This is the second time I've written a review for this book; somehow the first review disappeared.... Unfortunately, I do not recall everything I wrote. But I'll try.
First, This book, A Texan's Honor, the second in "The Heart of a Hero" series, isn't quite as silly as the first. But it's still not good. The characters are still ridiculous. Everything is the same. The women are all (and usually) weak. The one main character in this book is molested by her step father just as the main character in the first book. The book has a very high predictability rate. Can the authors of these types of book not come up with something different??!!
Second, the author curses/cusses/swears. Some authors believe (although I doubt it's without conviction. And if it is, well, they should be examining themselves) they can use certain words simply because they are, indeed, "normal" words; that is, they aren't necessarily curse words. For example, hell is a word; it is a real place in which the unredeemed with spend eternity. But used any other way than that, it becomes a swear word. Another example is damn. Another is ass; ass is a donkey; used any other way is a curse word. That's what this author does with at least two words.
Third and most important, there is no gospel. People are "saved" without ever hearing the gospel. She writes as though all you have to do is believe that God exists, and then simply "want" to be forgiven. Even Satan believes God exists! And everyone in their right mind would want forgiveness and heaven . One character dies; just prior to her death she writes a note to a main character stating that he may have convinced her "that maybe, just maybe, [God] exists"; the pastor tells the main character at her funeral not to worry because he is quite certain she is in heaven!!! How absurd!!!!! NO ONE becomes saved because they believe, or "might" believe, God exists--no one. The gospel must be presented and one must understand it--the fact that we are all born in sin deserving of eternal hell fire; Christ came to earth & was crucified for our sin, was buried, and resurrected on the 3rd day, all so we can be reconciled to God--and this is done when we respond to God's call in FAITH and REPENTANCE, and GOD saves us, only by the blood of Christ. We are never saved by walking an aisle, by a prayer we pray, a thing we do, or a belief we believe; we are saved because GOD saves us in HIS time and HIS way because we have a SAVING FAITH and have REPENTED. GOD DOES THE SAVING. Regeneration is a requirement for salvation; if there is no (lasting) change, there is no salvation; by the power of the Holy Spirit the redeemed are able to live the righteous life that God requires. And when one is truly a follower of Christ, they live in obedience to him and his word; no one, and I repeat, NO ONE will see heaven if they live a life that is characteristic of sin. The Bible is clear. People, stop believing everything you read! And start comparing what these authors write with the word of God (if, of course, you are regenerated and spiritually capable of understanding).
This was my first time reading Shelley Gray and I look forward to more of her books. Historical reads are my favorite kind and I think Shelley writes a very good story. I was engrossed from the beginning and thought she had a great story line. I felt she made her characters come to life in my mind. I started with book #2 in this series because it sounded the most intriguing. I had no problem figuring out any characters introduced from the first book. On the down side, every so often you will read something you question and have to look back to make sure if that is what actually happened. Some of the grammar is confusing as well. I wonder who is proof reading and if the author means for the wording to be the way it is so it sounds like speech would have been back then. Despite this, I would recommend this series to anyone who enjoys historical romances.

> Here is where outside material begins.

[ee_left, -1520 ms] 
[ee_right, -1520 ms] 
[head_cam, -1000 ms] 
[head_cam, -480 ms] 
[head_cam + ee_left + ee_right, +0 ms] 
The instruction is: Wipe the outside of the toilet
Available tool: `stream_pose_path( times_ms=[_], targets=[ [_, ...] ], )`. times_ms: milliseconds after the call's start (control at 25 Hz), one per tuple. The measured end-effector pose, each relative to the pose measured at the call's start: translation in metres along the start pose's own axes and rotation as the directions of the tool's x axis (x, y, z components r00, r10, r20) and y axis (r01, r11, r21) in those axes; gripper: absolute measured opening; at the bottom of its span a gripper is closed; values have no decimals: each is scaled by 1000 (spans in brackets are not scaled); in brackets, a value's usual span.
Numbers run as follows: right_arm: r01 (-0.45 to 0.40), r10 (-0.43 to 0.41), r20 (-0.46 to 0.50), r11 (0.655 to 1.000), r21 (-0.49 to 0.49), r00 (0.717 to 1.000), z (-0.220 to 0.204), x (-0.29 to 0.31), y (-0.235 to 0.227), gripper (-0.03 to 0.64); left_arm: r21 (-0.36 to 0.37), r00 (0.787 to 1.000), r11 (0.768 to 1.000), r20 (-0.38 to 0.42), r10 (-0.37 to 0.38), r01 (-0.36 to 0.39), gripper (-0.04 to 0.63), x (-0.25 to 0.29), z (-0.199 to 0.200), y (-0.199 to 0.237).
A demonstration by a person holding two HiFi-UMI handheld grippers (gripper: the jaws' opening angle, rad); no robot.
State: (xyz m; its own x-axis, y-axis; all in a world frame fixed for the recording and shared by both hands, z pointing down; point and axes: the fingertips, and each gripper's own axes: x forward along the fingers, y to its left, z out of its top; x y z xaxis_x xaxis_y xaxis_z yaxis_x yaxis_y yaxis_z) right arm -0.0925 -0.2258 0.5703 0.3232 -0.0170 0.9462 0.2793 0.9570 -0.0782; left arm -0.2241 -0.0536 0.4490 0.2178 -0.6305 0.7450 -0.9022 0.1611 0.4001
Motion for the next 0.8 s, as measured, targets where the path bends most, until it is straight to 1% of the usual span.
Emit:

Gray has an amazing plot, filled with amazing characters and high action drama. The settings are described without overmuch detail while still communicating place, and the historical details themselves are the same while describing necessities we modern women might not otherwise consider and how they impact the story. I also like how the book (a second in a series) uses characters that were previously mentioned in the first book--it kind of creates a more familiar community while you are reading.
There are a few issues I have with her story. First, the characters are christian but it is this peripheral awareness of their christianity. The character's faith doesn't "grab" at you. Second, the romance almost seems second place to the drama and plot--which are both amazing, but if you want the warm fuzzy romance grab a different book. Third, after having read the first book, I see a pattern in scenes and developments. And I do believe that some of the details get a little altered between the books even though they are using a group of characters that we have read about previously.
I would recommend this book, but tell my friends it's more plot than romance.
You don't need to read the first book in this series to understand this one as it only briefly mentions the characters of the previous novel. With the threat of rape and death throughout much of the book, it was full of suspense scenes. The romance part was pretty predictable. It was good enough to keep me reading to the end (unlike the first book in the series), yet still I didn't feel highly engaged in the story. I felt I already knew what was going to happen next. I was more interested in Scout's story as it was much less predictable.
There were occasional "bloopers" in the writing. For example, Scout left a girl alone in a bedroom and heard her move furniture in front of the door to block it. Yet when he comes back, he acts like that never happened--he simply unlocks the door and enters, not expecting or noticing that the furniture isn't blocking the door. These bloopers confused me about the timeline--did I really understand her writing earlier in the story? So I'd check, and yes I did. I'm surprised these bloopers weren't caught and fixed by an editor.